_What you will do_.
Only the lines from the top of the material through the line containing "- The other" should be restated, each one exactly.

+ + + + +

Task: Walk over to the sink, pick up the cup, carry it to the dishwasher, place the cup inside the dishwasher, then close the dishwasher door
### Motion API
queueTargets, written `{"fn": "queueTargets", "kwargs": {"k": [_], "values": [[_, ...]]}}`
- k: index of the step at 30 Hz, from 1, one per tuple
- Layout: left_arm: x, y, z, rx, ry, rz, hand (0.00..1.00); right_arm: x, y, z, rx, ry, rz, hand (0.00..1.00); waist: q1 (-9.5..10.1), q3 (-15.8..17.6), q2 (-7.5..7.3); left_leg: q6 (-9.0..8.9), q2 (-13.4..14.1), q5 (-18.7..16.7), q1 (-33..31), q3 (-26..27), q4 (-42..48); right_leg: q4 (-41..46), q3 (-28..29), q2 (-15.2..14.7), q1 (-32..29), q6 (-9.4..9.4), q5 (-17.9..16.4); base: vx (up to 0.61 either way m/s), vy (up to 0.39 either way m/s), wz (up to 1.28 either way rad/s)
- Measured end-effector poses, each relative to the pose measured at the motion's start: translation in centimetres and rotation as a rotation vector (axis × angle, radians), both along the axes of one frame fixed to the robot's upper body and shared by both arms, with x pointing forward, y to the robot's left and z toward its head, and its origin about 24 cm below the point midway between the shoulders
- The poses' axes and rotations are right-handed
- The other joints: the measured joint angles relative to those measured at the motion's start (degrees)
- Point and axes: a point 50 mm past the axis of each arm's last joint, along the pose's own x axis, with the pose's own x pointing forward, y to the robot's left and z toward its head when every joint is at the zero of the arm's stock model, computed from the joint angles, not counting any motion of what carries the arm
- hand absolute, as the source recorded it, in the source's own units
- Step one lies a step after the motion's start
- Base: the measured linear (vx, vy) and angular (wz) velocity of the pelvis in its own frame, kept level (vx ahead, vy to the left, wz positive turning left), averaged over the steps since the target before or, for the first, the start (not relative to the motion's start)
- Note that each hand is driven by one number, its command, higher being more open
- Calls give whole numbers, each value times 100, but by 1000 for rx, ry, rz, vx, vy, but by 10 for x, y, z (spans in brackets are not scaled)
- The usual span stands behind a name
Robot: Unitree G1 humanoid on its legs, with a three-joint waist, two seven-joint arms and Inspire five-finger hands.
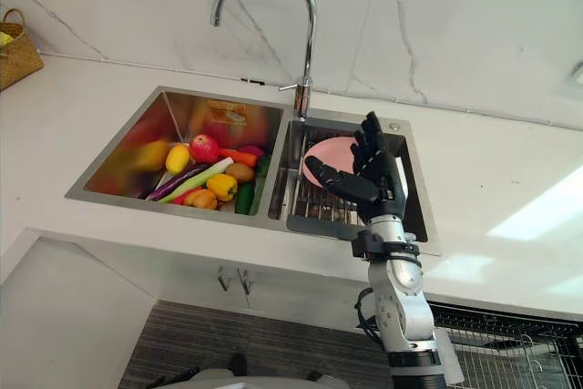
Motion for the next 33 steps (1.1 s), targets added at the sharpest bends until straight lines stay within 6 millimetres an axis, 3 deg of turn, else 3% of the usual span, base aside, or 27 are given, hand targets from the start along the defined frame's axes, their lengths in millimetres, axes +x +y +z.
{"fn": "queueTargets", "kwargs": {"k": [3,8,12,22,29,33], "values": [[-5,-1,-1,-10,9,2,100,3,-23,9,-236,-10,-78,100,-2,-24,23,-3,25,-11,93,345,0,-39,74,1,38,-1,18,23,0,-19],[-8,0,-1,-19,26,-9,100,10,-62,47,-608,-83,-177,100,-163,-49,71,-5,38,-37,158,543,-1,-129,99,8,86,0,101,2,3,-14],[-10,1,-1,-19,34,-19,100,10,-67,51,-749,-70,-140,100,-248,-52,87,-14,49,-43,180,681,-27,-129,101,8,98,1,99,-26,4,-5],[-10,0,-1,-35,39,-24,100,10,-71,28,-974,70,-25,100,-298,-67,155,-17,4,-47,145,662,-29,-140,23,-38,86,2,95,4,3,3],[-10,-2,-1,-44,45,-31,100,11,-83,-7,-1018,221,-68,100,-288,-111,228,-3,-15,-36,104,544,-28,-151,-170,-57,109,6,98,19,-5,8],[-10,-2,-1,-48,48,-31,100,11,-87,-10,-1048,233,-129,100,-285,-115,243,4,-28,-29,96,468,-28,-151,-264,-67,138,7,98,-3,-5,10]]}}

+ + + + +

_Output for this task_.
Task: Walk over to the sink, pick up the cup, carry it to the dishwasher, place the cup inside the dishwasher, then close the dishwasher door
### Motion API
queueTargets, written `{"fn": "queueTargets", "kwargs": {"k": [_], "values": [[_, ...]]}}`
- k: index of the step at 30 Hz, from 1, one per tuple
- Layout: left_arm: x, y, z, rx, ry, rz, hand (0.00..1.00); right_arm: x, y, z, rx, ry, rz, hand (0.00..1.00); waist: q1 (-9.5..10.1), q3 (-15.8..17.6), q2 (-7.5..7.3); left_leg: q6 (-9.0..8.9), q2 (-13.4..14.1), q5 (-18.7..16.7), q1 (-33..31), q3 (-26..27), q4 (-42..48); right_leg: q4 (-41..46), q3 (-28..29), q2 (-15.2..14.7), q1 (-32..29), q6 (-9.4..9.4), q5 (-17.9..16.4); base: vx (up to 0.61 either way m/s), vy (up to 0.39 either way m/s), wz (up to 1.28 either way rad/s)
- Measured end-effector poses, each relative to the pose measured at the motion's start: translation in centimetres and rotation as a rotation vector (axis × angle, radians), both along the axes of one frame fixed to the robot's upper body and shared by both arms, with x pointing forward, y to the robot's left and z toward its head, and its origin about 24 cm below the point midway between the shoulders
- The poses' axes and rotations are right-handed
- The other joints: the measured joint angles relative to those measured at the motion's start (degrees)

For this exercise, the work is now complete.